▶ Exercise details
Reproduce the data, keeping every word exactly as it is.
====================
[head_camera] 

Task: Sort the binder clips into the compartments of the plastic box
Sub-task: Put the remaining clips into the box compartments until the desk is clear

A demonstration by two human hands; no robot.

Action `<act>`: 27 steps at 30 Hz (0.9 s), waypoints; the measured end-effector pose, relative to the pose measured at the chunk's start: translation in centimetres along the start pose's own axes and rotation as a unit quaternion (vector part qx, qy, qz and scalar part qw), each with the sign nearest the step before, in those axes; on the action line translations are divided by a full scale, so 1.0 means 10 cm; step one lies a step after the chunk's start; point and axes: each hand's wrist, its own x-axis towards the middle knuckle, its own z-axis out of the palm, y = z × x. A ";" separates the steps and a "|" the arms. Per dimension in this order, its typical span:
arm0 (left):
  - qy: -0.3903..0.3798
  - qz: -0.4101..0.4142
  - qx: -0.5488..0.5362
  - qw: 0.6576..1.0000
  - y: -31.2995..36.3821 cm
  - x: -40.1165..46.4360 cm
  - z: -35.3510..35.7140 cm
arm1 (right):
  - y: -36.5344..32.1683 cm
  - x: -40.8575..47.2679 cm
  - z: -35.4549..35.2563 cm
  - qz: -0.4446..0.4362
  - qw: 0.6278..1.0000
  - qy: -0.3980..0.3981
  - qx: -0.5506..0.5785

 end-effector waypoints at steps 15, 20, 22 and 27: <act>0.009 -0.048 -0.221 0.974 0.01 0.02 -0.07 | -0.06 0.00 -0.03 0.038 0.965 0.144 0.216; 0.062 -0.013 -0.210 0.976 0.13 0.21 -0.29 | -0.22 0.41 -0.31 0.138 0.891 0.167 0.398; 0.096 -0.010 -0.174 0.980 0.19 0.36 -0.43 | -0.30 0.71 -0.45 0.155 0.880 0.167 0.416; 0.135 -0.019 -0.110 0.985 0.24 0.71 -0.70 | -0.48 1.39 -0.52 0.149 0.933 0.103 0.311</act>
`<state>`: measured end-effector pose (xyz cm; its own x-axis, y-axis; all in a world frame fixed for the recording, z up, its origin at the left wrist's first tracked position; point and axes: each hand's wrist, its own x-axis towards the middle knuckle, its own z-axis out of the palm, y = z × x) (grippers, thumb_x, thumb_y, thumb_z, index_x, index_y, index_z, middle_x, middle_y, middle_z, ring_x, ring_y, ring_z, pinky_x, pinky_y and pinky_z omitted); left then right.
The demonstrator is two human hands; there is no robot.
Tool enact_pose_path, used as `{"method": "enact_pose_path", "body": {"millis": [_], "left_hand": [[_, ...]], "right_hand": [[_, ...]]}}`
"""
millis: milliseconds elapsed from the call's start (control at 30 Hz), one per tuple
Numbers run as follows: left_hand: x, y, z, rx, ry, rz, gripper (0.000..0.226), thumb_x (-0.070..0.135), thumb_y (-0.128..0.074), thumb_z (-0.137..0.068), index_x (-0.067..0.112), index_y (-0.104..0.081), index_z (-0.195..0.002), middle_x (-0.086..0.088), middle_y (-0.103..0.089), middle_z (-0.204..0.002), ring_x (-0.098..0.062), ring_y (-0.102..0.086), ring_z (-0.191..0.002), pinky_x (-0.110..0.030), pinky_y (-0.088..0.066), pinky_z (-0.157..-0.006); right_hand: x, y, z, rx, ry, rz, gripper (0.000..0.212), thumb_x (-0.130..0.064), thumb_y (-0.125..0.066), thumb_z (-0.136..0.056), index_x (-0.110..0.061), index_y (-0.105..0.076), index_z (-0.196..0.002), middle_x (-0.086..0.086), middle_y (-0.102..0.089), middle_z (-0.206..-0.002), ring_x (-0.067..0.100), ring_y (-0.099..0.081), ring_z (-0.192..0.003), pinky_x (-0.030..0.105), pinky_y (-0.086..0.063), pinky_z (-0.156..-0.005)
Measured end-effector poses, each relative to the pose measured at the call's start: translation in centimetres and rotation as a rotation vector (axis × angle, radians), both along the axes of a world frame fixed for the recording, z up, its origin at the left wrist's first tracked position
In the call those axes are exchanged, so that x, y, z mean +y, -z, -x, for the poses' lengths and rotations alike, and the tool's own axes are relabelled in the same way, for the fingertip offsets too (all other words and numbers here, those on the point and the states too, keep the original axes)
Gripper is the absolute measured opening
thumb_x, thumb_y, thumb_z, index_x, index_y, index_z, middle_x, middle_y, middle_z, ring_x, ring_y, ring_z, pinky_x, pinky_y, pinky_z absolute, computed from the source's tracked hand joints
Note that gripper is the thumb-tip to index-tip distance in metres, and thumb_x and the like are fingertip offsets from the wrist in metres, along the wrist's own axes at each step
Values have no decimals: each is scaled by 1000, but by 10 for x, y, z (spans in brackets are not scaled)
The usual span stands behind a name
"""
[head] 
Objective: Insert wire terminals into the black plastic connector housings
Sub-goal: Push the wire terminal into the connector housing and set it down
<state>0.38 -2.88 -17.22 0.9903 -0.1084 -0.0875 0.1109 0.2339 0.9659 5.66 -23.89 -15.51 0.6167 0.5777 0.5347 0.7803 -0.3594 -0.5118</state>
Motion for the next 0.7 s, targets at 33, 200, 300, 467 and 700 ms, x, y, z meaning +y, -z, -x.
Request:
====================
▶ Reply to the task
[head_camera] 

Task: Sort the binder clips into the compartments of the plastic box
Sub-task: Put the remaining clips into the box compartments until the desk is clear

A demonstration by two human hands; no robot.

Action `<act>`: 27 steps at 30 Hz (0.9 s), waypoints; the measured end-effector pose, relative to the pose measured at the chunk's start: translation in centimetres along the start pose's own axes and rotation as a unit quaternion (vector part qx, qy, qz and scalar part qw), each with the sign nearest the step before, in those axes; on the action line translations are divided by a full scale, so 1.0 means 10 cm; step one lies a step after the chunk's start; point and axes: each hand's wrist, its own x-axis towards the middle knuckle, its own z-axis out of the palm, y = z × x. A ";" separates the steps and a "|" the arms. Per dimension in this order, its typical span:
arm0 (left):
  - qy: -0.3903..0.3798
  - qz: -0.4101..0.4142
  - qx: -0.5488..0.5362
  - qw: 0.6576..1.0000
  - y: -31.2995..36.3821 cm
  - x: -40.1165..46.4360 cm
  - z: -35.3510..35.7140 cm
arm1 (right):
  - y: -36.5344..32.1683 cm
  - x: -40.8575..47.2679 cm
  - z: -35.4549..35.2563 cm
  - qz: -0.4446..0.4362
  - qw: 0.6278..1.0000
  - qy: -0.3980..0.3981
  - qx: -0.5506..0.5785

 end-effector waypoints at steps 15, 20, 22 and 27: <act>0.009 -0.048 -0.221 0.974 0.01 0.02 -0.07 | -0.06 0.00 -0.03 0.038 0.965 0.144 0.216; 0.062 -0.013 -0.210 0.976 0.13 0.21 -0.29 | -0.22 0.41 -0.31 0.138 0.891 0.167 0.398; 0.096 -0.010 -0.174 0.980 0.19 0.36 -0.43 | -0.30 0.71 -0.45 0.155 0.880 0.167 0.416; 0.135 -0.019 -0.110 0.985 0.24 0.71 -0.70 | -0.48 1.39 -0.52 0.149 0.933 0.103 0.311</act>
`<state>`: measured end-effector pose (xyz cm; its own x-axis, y-axis; all in a world frame fixed for the recording, z up, its origin at the left wrist's first tracked position; point and axes: each hand's wrist, its own x-axis towards the middle knuckle, its own z-axis out of the palm, y = z × x) (grippers, thumb_x, thumb_y, thumb_z, index_x, index_y, index_z, middle_x, middle_y, middle_z, ring_x, ring_y, ring_z, pinky_x, pinky_y and pinky_z omitted); left then right.
The demonstrator is two human hands; there is no robot.
Tool enact_pose_path, used as `{"method": "enact_pose_path", "body": {"millis": [_], "left_hand": [[_, ...]], "right_hand": [[_, ...]]}}`
"""
millis: milliseconds elapsed from the call's start (control at 30 Hz), one per tuple
Numbers run as follows: left_hand: x, y, z, rx, ry, rz, gripper (0.000..0.226), thumb_x (-0.070..0.135), thumb_y (-0.128..0.074), thumb_z (-0.137..0.068), index_x (-0.067..0.112), index_y (-0.104..0.081), index_z (-0.195..0.002), middle_x (-0.086..0.088), middle_y (-0.103..0.089), middle_z (-0.204..0.002), ring_x (-0.098..0.062), ring_y (-0.102..0.086), ring_z (-0.191..0.002), pinky_x (-0.110..0.030), pinky_y (-0.088..0.066), pinky_z (-0.157..-0.006); right_hand: x, y, z, rx, ry, rz, gripper (0.000..0.212), thumb_x (-0.130..0.064), thumb_y (-0.125..0.066), thumb_z (-0.136..0.056), index_x (-0.110..0.061), index_y (-0.105..0.076), index_z (-0.196..0.002), middle_x (-0.086..0.086), middle_y (-0.102..0.089), middle_z (-0.206..-0.002), ring_x (-0.067..0.100), ring_y (-0.099..0.081), ring_z (-0.192..0.003), pinky_x (-0.030..0.105), pinky_y (-0.086..0.063), pinky_z (-0.156..-0.005)
Measured end-effector poses, each relative to the pose measured at the call's start: translation in centimetres and rotation as a rotation vector (axis × angle, radians), both along the axes of a world frame fixed for the recording, z up, its origin at the left wrist's first tracked position
In the call those axes are exchanged, so that x, y, z mean +y, -z, -x, for the poses' lengths and rotations alike, and the tool's own axes are relabelled in the same way, for the fingertip offsets too (all other words and numbers here, those on the point and the states too, keep the original axes)
Gripper is the absolute measured opening
thumb_x, thumb_y, thumb_z, index_x, index_y, index_z, middle_x, middle_y, middle_z, ring_x, ring_y, ring_z, pinky_x, pinky_y, pinky_z absolute, computed from the source's tracked hand joints
Note that gripper is the thumb-tip to index-tip distance in metres, and thumb_x and the like are fingertip offsets from the wrist in metres, along the wrist's own axes at each step
Values have no decimals: each is scaled by 1000, but by 10 for x, y, z (spans in brackets are not scaled)
The usual span stands behind a name
"""
[head] 
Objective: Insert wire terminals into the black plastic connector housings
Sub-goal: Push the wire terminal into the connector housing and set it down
<state>0.38 -2.88 -17.22 0.9903 -0.1084 -0.0875 0.1109 0.2339 0.9659 5.66 -23.89 -15.51 0.6167 0.5777 0.5347 0.7803 -0.3594 -0.5118</state>
Motion for the next 0.7 s, targets at 33, 200, 300, 467 and 700 ms, x, y, z meaning +y, -z, -x.
Request:

Nothing further is needed for the exercise.